I'm not bugging out to go somewhere else.

I own the property here . It is out of town and I know the people here.
My children and grand children live a mile away.

Why would I trade the Devil I know for the Devil I don't know ?


----------



## Davarm (Oct 22, 2011)

We are staying put until ammo runs out.

We do have an improved(shelter with electricity, water, sewer) BOL but would have to pack the trailer and take preps with us when we went.


----------



## HillbillyPrep (Mar 24, 2012)

We're staying put too. I'm too old and beat up to run anywhere. I have a big strong son and a 12 year old grandson who is a hoss cat and has been packing firewood since he was seven. We live on a 12 acre spot in the country and are in the process of buying a 10 acre spot a little farther out. It has a natural spring that has never ran dry. My family lived on it back in the old days and when everybody's wells ran dry they got water from this spring. The land is on a hill and has lots of potential. When we move we will use the land we are on now for raising firewood. 
I noticed some of you mentioned zombies. Not sure what that refers to but here we have pill/crack heads that will steal the gold fillings from yer teeth. The do kind of resemble zombies now that I think about it.


----------



## ContinualHarvest (Feb 19, 2012)

Unfortunately, like Hillbillyprep, we have an abundance of drugged out folks in our immediate vicinity. We'll be better off bugging out when the native get restless and the ammo runs low. We'll probably head to my parents house. Access to a nice creek, woods and a reservoir/protected watershed within walking distance.


----------



## d_saum (Jan 17, 2012)

Padre said:


> Despite the fact that nuke plants produce energy most need the grid to be up to maintain the stability of the core (stupid I know!!!) Anyone who plans to bug in post SHTF should be aware that most plants can last 2-3 weeks without the grid being up until they loose back up power and the risk of a meltdown becomes a real concern.
> 
> Personally this is the reason why I plan to bug out if the grid goes down.
> 
> There are two in Idaho, so make sure you aren't within 100 miles of the plant if you seriously want to bug in.

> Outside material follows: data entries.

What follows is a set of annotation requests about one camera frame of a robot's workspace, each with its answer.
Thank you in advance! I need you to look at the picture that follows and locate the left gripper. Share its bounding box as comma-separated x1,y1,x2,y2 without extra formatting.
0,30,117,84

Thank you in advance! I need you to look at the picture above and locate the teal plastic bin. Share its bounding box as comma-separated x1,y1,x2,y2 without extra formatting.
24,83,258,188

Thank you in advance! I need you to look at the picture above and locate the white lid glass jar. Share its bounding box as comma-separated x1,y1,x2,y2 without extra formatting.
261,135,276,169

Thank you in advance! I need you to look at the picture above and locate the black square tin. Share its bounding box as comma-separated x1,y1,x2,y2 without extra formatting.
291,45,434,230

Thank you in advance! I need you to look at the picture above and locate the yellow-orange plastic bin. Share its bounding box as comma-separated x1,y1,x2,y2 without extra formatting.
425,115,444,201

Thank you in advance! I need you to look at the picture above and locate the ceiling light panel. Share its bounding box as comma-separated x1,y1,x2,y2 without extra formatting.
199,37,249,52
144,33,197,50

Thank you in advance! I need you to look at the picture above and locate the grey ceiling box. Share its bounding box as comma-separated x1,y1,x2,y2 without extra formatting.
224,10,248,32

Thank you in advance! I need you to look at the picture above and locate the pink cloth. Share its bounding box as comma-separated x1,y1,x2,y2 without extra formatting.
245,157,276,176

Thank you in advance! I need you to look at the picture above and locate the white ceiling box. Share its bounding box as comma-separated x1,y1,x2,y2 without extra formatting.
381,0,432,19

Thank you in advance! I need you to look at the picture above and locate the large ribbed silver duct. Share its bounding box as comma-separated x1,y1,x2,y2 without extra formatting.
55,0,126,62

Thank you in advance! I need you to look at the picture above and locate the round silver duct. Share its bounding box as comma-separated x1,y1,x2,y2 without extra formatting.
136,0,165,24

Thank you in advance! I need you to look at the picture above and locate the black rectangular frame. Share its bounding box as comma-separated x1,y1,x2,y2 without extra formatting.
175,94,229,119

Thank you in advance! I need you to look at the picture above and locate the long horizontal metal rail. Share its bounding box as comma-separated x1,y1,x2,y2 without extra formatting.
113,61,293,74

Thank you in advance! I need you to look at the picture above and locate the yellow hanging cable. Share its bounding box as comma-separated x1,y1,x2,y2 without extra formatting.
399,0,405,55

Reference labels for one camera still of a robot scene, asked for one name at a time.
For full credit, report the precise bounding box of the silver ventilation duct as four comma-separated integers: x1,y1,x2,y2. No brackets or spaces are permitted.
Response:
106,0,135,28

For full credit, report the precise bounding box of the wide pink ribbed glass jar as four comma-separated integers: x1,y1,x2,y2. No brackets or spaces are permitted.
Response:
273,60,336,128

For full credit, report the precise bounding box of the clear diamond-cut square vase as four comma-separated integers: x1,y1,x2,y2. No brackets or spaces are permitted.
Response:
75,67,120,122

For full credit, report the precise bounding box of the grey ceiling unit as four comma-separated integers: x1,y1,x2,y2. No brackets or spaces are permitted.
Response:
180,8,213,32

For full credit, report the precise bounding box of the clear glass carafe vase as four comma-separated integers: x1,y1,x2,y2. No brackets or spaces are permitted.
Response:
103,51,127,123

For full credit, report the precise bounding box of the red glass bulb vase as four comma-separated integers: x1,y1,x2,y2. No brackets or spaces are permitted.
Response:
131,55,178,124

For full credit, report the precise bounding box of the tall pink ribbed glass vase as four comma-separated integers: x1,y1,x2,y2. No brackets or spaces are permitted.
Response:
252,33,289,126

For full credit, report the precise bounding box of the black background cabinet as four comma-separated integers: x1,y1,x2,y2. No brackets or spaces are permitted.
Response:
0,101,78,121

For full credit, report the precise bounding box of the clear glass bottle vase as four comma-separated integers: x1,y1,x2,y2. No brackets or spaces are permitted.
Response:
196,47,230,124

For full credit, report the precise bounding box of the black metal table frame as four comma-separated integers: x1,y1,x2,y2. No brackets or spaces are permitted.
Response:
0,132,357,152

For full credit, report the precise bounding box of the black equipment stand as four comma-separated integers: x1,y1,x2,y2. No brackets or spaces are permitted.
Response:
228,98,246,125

I thought nuke plants had something in the order of triple redundancy in case they need to power down safely.. Someone had mentioned it before and stated that there was a normal shutdown procedure, and back up powered shutdown procedure, and also a gravity controlled shutdown procedure... all to prevent said meltdown. Anyone else heard of this? or am I just talking out my butt? lol


----------



## d_saum (Jan 17, 2012)

Oh... and I'm bugging in unless things go really bad here... or.. the walking dead/zombie apocalypse happens... my house is too small to withstand a horde of zombies (and I'm being facetious.. not talking about the drug/thug zombies.. those zombies will get what's coming to em if they try to get in here)


----------



## Tweto (Nov 26, 2011)

d_saum said:


> I thought nuke plants had something in the order of triple redundancy in case they need to power down safely.. Someone had mentioned it before and stated that there was a normal shutdown procedure, and back up powered shutdown procedure, and also a gravity controlled shutdown procedure... all to prevent said meltdown. Anyone else heard of this? or am I just talking out my butt? lol


I worked at a nuclear plant.

In an other thread I posted what would happen if the plant that I worked at had an emergency. If you look at what I have posted you can find it.

The General Electric reactor at my plant had control rod motors that would automatically lower the control rods into place if we had lost electric power. However, lowering the control rods would only limit the reaction process to very low levels. The reactor would still be hot and would need to be cooled for a few weeks. We had 2 locomotive size emergency generators to power the cooling pumps if we needed them. Only 1 generator was necessary to run the pumps. There was enough fuel to run the generators for a month. The plant I worked at was very well managed and I have no concerns for the safety of people living near.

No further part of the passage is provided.